Он достал бутылку марочного «Мюэ э Шандон» и два пластмассовых стаканчика, а еще маленькую баночку икры. За четыре месяца он приобщился к ее стилю жизни, оставаясь, однако, верным своим взглядам. Они взяли лучшее от двух миров и создали свой собственный. Атрибуты «шикарной» жизни в основном забавляли его, но к некоторым он пристрастился. Например, к икре. Или паштету. Туфли от Гуччи были шуткой, она знала, что именно так он к этому отнесется, поэтому их и купила.

— Будешь?

Она кивнула и, улыбнувшись, потянулась за пластмассовым стаканчиком.

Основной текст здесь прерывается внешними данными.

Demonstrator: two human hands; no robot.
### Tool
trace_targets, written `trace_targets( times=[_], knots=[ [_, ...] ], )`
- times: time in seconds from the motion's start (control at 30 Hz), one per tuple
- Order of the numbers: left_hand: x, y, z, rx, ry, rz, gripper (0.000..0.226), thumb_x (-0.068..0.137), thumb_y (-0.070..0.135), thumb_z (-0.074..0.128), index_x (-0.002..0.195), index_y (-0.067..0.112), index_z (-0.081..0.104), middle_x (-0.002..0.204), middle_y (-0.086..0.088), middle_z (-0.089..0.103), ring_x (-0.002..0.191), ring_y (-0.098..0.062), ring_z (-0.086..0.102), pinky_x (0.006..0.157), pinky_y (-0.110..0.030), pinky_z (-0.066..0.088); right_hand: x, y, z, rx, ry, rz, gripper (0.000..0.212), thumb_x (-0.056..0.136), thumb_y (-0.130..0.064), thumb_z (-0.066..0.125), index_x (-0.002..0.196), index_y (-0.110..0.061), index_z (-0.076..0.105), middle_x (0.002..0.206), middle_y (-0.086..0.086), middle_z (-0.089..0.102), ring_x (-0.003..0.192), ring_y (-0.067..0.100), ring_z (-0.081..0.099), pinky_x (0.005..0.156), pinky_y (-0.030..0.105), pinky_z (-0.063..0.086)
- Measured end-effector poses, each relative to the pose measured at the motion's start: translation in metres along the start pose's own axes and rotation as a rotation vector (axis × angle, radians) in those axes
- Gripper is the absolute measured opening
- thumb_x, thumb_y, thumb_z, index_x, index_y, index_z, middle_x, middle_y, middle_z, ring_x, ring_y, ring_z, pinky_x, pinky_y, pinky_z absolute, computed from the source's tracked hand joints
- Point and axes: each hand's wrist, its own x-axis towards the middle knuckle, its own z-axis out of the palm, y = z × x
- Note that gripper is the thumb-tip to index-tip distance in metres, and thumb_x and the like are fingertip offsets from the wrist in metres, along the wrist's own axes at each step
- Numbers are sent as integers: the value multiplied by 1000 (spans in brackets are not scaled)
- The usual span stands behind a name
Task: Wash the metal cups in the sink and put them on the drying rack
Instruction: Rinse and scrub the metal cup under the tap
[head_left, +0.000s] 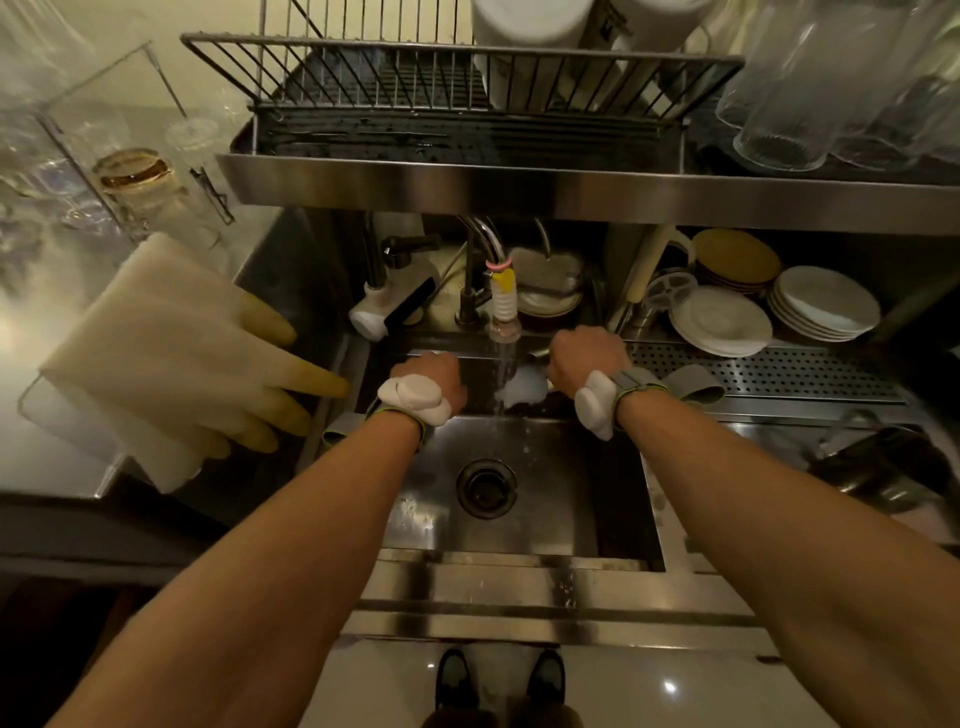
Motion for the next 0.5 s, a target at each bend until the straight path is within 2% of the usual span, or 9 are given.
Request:
trace_targets(
  times=[0.17, 0.23, 0.37, 0.5],
  knots=[
    [-3, 0, -1, -7, 5, -27, 37, 89, 40, 51, 112, 14, 65, 116, -14, 64, 101, -36, 63, 76, -37, 47, -1, -3, -11, -73, 9, -23, 30, 90, -24, 54, 113, -6, 59, 114, 17, 61, 107, 35, 58, 83, 40, 45],
    [-5, 1, -2, -15, 6, -40, 38, 89, 39, 51, 114, 14, 64, 118, -15, 63, 103, -37, 62, 79, -38, 48, -2, -5, -16, -107, 17, -34, 30, 90, -23, 54, 114, -6, 59, 116, 17, 61, 108, 35, 57, 81, 40, 44],
    [-7, -1, -3, -52, 1, -46, 38, 89, 40, 53, 113, 13, 65, 114, -14, 65, 100, -36, 64, 75, -36, 47, -3, -9, -25, -171, 25, -49, 26, 89, -23, 57, 109, -7, 63, 113, 15, 63, 106, 33, 59, 79, 38, 44],
    [-10, -2, 0, -112, -9, -47, 38, 89, 40, 54, 114, 13, 64, 118, -13, 64, 103, -35, 63, 81, -38, 49, -1, -13, -30, -148, -3, -28, 26, 90, -25, 56, 108, -7, 63, 111, 14, 63, 104, 31, 60, 75, 36, 41]
  ],
)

— Что ты нашла в этом смешного?

— Кто, я?

Тут она залилась смехом, наклонилась к нему и поцеловала.

— Сейчас поймешь.

Она открыла свою дорожную сумку и показала на лежащую сверху бутылку. «Луи Родерер». Не такое выдержанное, как «Мюэ», но тоже неплохое.

— Шикуем, дорогая?

— Устроим дегустацию.

Они с удовольствием осушили шампанское и набросились на икру. Потом, обнявшись, смотрели кино и обменивались старыми шутками, которые с каждой минутой и с каждой рюмкой становились все глупее. Все было так, как если бы они отправились в отпуск. Он обещал, что следующий день целиком посвятит ей. Никаких встреч, никаких друзей. Весь день будет принадлежать только им. Она забронировала номер в отеле «Фермой». Номер в башне. Сто восемьдесят долларов в сутки — ну и черт с ним-!

Самолет плавно приземлился в Сан-Франциско около трех часов дня. В их распоряжении было полдня и целый вечер. Лимузин, который они наняли, уже ждал их. Шофер взял их багажные квитанции, так что они могли прямо направиться к машине. Лукас, как и Кизия, хотел избежать огласки. Она была ни к чему.